What to produce - Each line below with the word "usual" needs to be copied.

[Recorded data]

----

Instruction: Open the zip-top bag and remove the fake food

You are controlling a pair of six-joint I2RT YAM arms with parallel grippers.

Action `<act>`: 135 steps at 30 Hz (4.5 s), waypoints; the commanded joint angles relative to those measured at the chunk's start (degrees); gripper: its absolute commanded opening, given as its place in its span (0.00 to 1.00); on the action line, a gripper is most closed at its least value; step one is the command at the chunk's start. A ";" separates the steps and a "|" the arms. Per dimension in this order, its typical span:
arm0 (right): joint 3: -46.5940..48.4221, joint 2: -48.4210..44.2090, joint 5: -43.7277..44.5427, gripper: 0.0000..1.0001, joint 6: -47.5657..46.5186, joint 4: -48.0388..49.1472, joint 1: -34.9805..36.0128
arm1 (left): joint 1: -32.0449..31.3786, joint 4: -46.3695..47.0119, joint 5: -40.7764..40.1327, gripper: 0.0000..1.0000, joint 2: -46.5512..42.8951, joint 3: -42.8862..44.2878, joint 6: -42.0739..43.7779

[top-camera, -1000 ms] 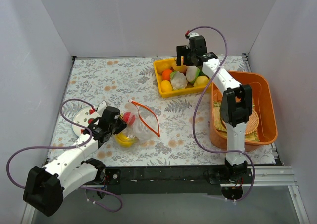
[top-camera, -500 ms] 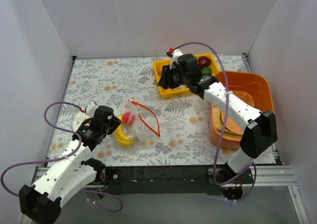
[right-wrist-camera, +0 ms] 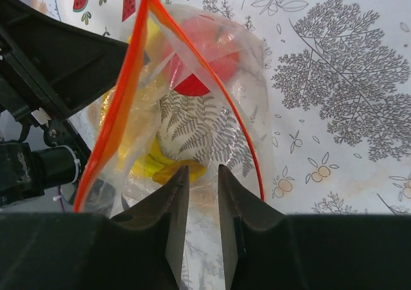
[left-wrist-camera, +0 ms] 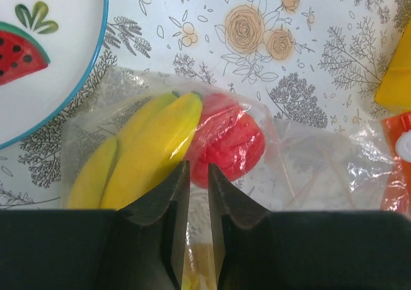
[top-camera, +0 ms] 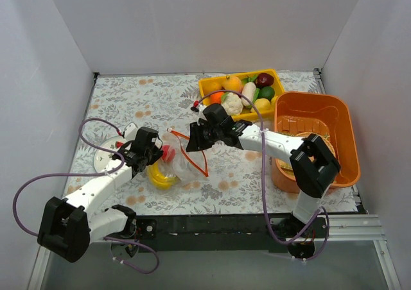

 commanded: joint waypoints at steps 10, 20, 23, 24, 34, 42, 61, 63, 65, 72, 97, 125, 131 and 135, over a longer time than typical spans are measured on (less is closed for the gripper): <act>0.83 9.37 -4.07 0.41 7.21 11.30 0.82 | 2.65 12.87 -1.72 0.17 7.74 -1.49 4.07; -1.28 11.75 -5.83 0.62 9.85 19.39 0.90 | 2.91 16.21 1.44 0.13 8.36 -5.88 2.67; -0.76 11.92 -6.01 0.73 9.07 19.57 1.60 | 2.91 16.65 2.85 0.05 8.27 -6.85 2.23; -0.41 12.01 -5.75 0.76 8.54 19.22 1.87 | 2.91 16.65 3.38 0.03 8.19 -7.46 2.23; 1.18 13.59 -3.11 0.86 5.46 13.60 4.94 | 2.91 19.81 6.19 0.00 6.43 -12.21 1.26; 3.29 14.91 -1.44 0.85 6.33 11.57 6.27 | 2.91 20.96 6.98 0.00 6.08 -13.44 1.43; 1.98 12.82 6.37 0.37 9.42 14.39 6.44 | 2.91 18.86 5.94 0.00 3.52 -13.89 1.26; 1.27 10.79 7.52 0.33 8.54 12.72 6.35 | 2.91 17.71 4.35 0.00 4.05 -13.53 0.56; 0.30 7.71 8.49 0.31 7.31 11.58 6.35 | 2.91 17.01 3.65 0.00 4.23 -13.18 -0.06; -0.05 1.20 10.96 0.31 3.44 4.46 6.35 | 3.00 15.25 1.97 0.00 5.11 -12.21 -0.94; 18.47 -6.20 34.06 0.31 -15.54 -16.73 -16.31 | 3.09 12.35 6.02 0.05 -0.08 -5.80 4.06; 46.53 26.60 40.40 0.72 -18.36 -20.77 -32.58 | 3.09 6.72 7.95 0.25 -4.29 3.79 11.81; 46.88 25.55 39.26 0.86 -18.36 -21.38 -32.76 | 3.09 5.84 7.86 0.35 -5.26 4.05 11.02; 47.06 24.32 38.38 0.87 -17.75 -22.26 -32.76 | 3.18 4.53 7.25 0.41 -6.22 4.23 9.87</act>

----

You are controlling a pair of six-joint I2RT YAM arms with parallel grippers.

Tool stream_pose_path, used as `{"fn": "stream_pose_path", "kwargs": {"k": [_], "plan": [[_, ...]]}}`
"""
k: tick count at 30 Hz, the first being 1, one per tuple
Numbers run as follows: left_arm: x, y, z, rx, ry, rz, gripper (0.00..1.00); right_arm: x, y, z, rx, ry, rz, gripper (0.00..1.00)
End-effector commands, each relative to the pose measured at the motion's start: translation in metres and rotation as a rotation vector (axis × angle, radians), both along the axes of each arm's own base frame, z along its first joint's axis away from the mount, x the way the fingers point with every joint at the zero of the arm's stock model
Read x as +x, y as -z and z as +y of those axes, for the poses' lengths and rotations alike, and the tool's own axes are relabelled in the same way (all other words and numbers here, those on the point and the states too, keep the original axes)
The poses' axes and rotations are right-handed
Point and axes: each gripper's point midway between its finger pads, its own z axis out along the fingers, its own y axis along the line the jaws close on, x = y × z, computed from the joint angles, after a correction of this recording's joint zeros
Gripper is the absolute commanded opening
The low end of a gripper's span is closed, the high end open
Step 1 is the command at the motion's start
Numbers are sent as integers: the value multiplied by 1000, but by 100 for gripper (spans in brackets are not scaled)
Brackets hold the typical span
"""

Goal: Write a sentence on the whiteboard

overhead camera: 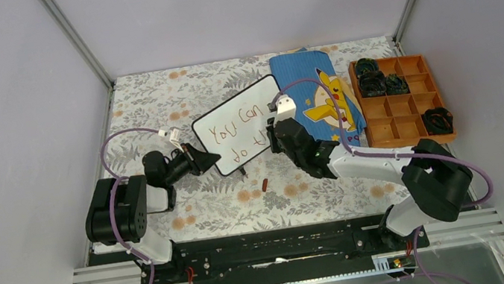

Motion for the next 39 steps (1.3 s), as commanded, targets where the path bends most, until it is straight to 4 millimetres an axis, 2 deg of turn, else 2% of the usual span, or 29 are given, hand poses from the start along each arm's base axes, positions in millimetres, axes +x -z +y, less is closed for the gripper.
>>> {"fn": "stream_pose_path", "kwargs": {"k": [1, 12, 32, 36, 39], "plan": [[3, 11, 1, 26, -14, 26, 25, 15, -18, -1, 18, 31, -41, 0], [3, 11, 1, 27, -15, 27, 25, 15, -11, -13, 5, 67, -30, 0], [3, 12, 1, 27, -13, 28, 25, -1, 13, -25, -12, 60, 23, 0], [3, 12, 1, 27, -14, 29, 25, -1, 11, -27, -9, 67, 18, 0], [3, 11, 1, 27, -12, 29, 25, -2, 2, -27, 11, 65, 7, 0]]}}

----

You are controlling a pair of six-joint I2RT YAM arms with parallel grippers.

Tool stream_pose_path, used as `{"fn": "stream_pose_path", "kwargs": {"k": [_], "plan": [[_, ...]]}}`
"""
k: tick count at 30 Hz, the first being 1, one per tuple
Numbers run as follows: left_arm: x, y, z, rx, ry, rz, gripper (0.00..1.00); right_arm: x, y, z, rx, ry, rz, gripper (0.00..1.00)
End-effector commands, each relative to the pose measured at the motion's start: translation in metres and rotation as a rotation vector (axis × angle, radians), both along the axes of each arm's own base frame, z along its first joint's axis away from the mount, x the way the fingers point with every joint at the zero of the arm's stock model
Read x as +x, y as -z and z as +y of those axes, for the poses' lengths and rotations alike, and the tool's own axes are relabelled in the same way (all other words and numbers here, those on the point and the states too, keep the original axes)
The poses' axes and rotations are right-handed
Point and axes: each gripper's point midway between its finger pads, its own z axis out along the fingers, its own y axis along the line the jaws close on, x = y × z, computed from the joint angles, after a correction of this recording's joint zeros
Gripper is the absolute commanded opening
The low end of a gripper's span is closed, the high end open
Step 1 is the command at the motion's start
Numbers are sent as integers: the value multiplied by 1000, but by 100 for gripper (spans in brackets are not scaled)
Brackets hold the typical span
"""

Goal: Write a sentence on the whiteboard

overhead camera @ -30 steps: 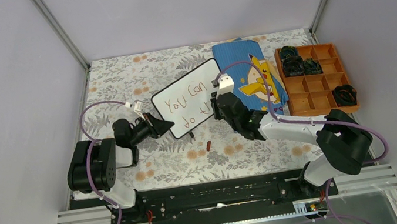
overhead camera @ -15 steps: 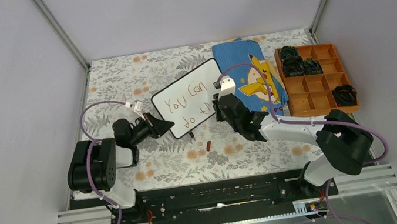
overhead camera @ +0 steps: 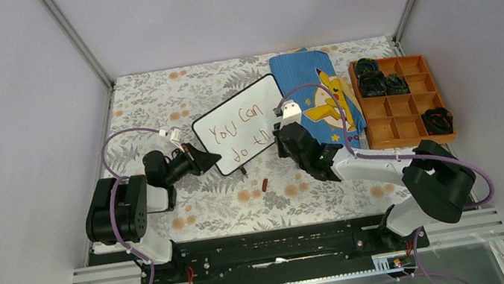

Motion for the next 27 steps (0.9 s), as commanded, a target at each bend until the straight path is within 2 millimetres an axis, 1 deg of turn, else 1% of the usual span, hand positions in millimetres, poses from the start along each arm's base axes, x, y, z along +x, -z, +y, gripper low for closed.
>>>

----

Written solution -
Motion for the next 39 steps (1.3 s), as commanded, targets where the path bends most, until it is straight to 4 millimetres an axis, 2 deg of turn, else 2% of the usual span, or 29 are given, hand poses from the start along each arm's base axes, positions in millimetres, axes +x -z +y, less is closed for the gripper.
Motion for the next 27 steps (0.9 s), as commanded, a target at each bend until the straight path is within 2 millimetres an axis, 1 deg of turn, else 1% of the usual span, hand positions in millimetres, poses from the start along each arm's base axes, x, y, z along +x, -z, +y, gripper low for closed.

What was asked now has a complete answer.